Tribünde değil sahada olmak!

Cenk Mutluyakalı

AEK Larnaka - Fenerbahçe maçı, Kıbrıs sorununun varlığına "rağmen" sıradan bir maç değildir.
Tam da budur Kıbrıs sorununun kendisi!
Kıbrıs adası "bölünmüş" haliyle huzursuzdur çünkü...

O nedenle, sanki bu ada bölünmemiş gibi davranmak nafiledir.
"Kıbrıs Cumhuriyeti"nin tek yanlı kuşatılmışlığı yokmuş, adanın kuzeyinde etkin ve fiili kontrol Türkiye'de değilmiş gibi söylenmek anlamsızdır.

Fenerbahçe, İstanbul'dan Rodos'a oradan da Larnaka'ya uçtu.
Niye?
Ercan'dan gelse, en fazla bir yıl Avrupa liglerinden uzak tutulurdu.
Çok daha sıradan bir gerekçeyle, finansal fair play kurallarına uymadığı için bunu yaşadı zaten!

Asıl sebep başkadır!
Kıbrıs'a Ercan Havaalanı'ndan da gelse...
Dünya "Kıbrıs Sorunu"nu yeniden anımsardı ancak Kıbrıslı Türkler için sonuç değişmezdi.
Sahada olmazdık!

Sonuç değişmezdi çünkü Kıbrıs Cumhuriyeti'nin "garantörü" Türkiye'dir ve o Türkiye, "bölünmezliğini" garanti ettiği Kıbrıs Cumhuriyeti'nin "bölünmesini" öneriyor ve dünya bunu anlamıyor.

O kadar da karışık değil mesele!
Öz şu...
Fenerbahçe'nin Kıbrıs'a Ercan değil de Larnaka'dan gelmesini Türkiye Cumhuriyeti garanti ediyor.
Ercan'dan gelse "ceza" alacak ama bu bedele karşılık da hiçbir değişiklik olmayacaktı.

Şimdi Fenerbahçe'nin "yasal liman değil" dediği Ercan'dan adaya gelenler için "yasal muamele" beklemek saflık!
Çünkü hayatlarımızı "normalleştirmek" istiyorsak eğer...
Uluslararası topluma katılmak...
Uluslararası siyasete katılmak...
Uluslararası ticarete, spora, ekonomiye hepsine katılmak...

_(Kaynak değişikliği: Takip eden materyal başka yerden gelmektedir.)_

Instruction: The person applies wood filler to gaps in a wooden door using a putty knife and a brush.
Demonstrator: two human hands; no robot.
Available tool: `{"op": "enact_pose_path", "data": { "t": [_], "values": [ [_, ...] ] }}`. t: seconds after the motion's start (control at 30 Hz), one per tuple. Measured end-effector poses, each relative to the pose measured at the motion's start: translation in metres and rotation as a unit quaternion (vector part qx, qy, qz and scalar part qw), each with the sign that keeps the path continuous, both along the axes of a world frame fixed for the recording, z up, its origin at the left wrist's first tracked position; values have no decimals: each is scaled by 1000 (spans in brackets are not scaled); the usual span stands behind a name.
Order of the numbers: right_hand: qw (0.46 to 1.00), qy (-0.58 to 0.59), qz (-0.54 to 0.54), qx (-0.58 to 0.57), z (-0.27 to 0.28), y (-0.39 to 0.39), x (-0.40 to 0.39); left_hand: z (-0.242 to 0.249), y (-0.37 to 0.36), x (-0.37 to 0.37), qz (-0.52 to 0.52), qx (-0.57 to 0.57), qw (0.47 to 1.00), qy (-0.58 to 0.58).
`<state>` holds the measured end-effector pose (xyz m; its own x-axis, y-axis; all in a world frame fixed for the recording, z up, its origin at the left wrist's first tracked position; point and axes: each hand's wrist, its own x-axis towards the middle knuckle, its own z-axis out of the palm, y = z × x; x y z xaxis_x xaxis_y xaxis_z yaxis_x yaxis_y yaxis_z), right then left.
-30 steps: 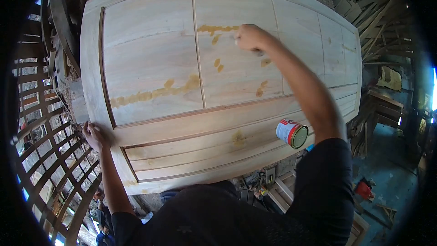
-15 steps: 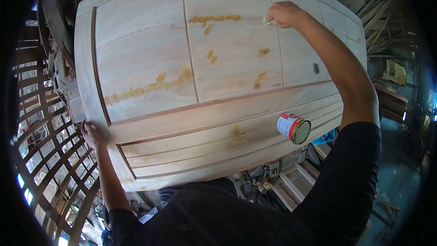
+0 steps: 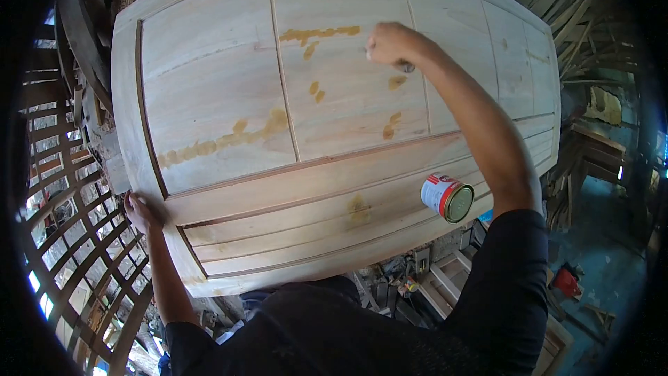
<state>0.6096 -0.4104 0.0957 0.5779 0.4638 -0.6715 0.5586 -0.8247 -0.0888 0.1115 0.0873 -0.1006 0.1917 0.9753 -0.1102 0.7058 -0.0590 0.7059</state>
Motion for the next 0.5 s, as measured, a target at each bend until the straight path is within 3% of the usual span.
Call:
{"op": "enact_pose_path", "data": {
  "t": [0.03, 0.13, 0.2, 0.27, 0.3, 0.33, 0.4, 0.5],
  "values": [
    [996, -16, -87, 3, 13, 9, 3, -1, 2, 0, 0, -1, 1000, -2],
    [985, -49, -133, 97, -15, 14, 13, 1, -3, -4, -8, -2, 1000, 10],
    [985, -60, -134, 91, -25, 14, 2, 7, -4, 2, -5, -12, 1000, 13],
    [991, 93, -91, -12, -2, 7, 6, -3, 5, -5, -20, 23, 999, 13],
    [997, 20, -75, -5, -8, -8, 15, -2, 5, -3, -15, 18, 1000, 15],
    [997, 20, -74, -8, -23, -19, 16, -2, 2, -3, -5, 11, 1000, 16],
    [941, -210, -48, 259, -60, -42, 14, -8, 3, -9, -6, 13, 1000, 20],
    [926, -315, -13, 209, -86, -44, -20, -20, 14, -13, -2, 4, 1000, 1]
  ]
}}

Sahaya inmek istiyorsak sahaya!
Tribünde "izleyici" olmak için çözüm aramak yerine...

Önce bu "yalan" düzenden ve binbir "çelişki"den kurtulacağız.

Fenerbahçe - AEL Larnaka maçı sahadaki futbolcu, kulübedeki teknik direktör, düdük ağzında hakem için sportif bir oyundur, taraftar için şuttur, goldür, heyecandır, rekabettir.
Hepsi bu!
Kıbrıslı Türkler açısından ise dünyadan yalnızlaştığımız gerçeğidir ve sıkıntı olarak gördüklerimiz de sorunun kendisidir.
Yürekleri temiz, güzel, fanatizmden uzak insanlar keyfini çıkaracak, nefret dilinden ve etnik hınçtan uzak durarak... Kıbrıs sorunun da "çözüm" beklemeye devam edecek.

Keşke diyorum, Fener maçının "bileti" kadar Türkiye havaalanlarından kapı dışarı edilen insanlarımız için farkına varsak kıstırıldığımız kapanın!

Son bir not:
"Ercan'ı doğrudan uçuşlara açma" önerisi masada duruyor!
Hani "görüşmüyorlar" dahi!


O olsa..
Ercan'dan gelecekti Fener!
Buna engel olanlar bir de "vah vah" çekiyor üzerinden!